_Raw data_.
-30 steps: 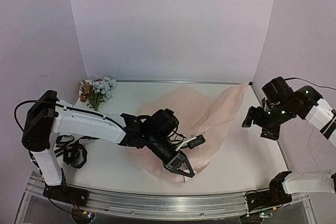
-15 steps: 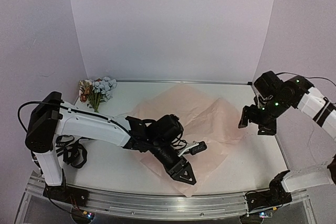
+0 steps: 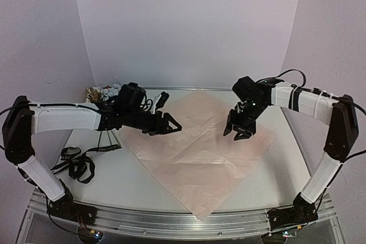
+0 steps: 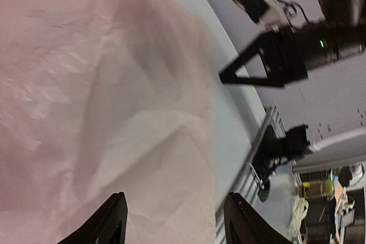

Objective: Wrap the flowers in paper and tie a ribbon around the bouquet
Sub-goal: Unfold the folded wrapping paper at the center of the board, then adjust the flattened wrapping paper at the center of the board.

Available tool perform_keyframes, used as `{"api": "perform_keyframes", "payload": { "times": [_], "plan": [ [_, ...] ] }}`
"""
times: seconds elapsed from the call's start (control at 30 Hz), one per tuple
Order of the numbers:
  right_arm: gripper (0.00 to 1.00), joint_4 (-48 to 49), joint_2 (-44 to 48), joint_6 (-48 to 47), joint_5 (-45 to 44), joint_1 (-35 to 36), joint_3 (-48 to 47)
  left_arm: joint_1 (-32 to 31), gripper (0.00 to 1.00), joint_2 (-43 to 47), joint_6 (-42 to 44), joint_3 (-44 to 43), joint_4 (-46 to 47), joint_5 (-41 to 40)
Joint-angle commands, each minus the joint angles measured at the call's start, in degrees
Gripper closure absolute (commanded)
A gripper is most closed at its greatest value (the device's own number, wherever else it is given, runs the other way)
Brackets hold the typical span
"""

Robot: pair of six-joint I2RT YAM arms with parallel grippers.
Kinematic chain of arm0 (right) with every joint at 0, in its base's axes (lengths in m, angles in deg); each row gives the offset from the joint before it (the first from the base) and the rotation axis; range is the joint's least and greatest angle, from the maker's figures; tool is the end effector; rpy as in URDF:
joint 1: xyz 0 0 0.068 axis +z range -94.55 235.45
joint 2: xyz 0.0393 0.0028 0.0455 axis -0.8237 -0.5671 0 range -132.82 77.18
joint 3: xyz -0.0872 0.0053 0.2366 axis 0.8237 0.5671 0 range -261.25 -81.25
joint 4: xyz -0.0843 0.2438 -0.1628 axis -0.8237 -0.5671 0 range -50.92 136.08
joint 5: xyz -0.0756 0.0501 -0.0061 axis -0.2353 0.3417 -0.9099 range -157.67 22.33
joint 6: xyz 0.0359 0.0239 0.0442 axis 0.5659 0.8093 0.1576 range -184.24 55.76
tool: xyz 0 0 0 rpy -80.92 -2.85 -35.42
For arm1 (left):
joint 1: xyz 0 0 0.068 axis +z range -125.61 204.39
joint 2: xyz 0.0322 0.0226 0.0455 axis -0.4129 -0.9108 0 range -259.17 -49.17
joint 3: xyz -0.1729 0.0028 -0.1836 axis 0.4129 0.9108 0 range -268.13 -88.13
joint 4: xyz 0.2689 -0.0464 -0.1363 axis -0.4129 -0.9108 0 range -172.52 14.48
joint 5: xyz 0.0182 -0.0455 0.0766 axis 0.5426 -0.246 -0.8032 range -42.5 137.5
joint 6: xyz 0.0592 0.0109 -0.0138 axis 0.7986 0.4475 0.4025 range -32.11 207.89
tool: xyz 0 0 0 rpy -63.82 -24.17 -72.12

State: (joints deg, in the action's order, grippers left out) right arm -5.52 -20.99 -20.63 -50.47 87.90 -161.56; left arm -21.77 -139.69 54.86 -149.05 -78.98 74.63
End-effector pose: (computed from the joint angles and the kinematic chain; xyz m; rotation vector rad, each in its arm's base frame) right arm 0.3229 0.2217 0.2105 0.2078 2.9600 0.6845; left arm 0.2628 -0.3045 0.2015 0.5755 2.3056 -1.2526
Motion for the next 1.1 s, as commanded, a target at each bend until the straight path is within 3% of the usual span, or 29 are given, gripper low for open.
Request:
{"api": "perform_keyframes", "payload": {
  "times": [0.0,0.23,0.4,1.07],
  "plan": [
    [0.57,9.2,-5.8,3.2,3.2,0.2,-2.1,6.8,0.46,-10.5,2.3,-7.1,1.9,4.2],
    [0.59,17.4,-12.7,5.1,5.7,-0.3,-0.6,12.6,0.57,-24.4,-1.2,-13.2,5.9,7.5],
    [0.61,21.1,-13.8,5.8,5.7,-1.1,3.5,13.2,0.62,-27.3,-4.3,-11.2,8.5,4.9],
    [0.62,28.2,-8.3,9.4,2.9,0.4,21.2,13.2,0.67,-12.7,-12.4,15.1,15.5,-9.5]
  ]
}}
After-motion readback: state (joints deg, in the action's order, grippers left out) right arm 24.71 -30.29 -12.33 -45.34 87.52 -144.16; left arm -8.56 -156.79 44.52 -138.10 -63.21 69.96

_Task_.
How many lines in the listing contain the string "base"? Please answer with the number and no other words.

_Reply to the task_.
2